■ WHAT IS EXPECTED
Go through the listing below and count the lines with "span" in them. Only the count is needed.
** DATA SEGMENT follows **
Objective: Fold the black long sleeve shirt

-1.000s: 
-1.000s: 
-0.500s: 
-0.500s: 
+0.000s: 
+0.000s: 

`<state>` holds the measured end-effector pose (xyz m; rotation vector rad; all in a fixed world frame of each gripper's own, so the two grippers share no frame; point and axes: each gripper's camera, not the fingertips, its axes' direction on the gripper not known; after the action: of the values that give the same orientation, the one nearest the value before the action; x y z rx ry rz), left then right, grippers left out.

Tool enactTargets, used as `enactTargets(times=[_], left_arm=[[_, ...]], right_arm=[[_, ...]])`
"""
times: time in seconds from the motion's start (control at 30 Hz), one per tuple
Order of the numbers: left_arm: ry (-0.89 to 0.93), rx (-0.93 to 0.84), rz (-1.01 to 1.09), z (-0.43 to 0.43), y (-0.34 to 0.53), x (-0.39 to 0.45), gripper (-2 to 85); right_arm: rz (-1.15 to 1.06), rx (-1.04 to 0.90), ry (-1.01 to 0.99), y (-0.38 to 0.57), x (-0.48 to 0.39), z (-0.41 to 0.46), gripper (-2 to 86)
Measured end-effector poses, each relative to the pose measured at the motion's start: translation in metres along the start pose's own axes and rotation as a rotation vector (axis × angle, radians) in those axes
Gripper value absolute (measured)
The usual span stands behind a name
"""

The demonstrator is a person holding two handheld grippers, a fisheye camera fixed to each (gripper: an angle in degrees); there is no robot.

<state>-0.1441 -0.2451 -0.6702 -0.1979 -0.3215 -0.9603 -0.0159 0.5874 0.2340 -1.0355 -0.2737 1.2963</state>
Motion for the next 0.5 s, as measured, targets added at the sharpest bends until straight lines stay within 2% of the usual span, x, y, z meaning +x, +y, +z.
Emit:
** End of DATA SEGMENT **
■ REPLY
2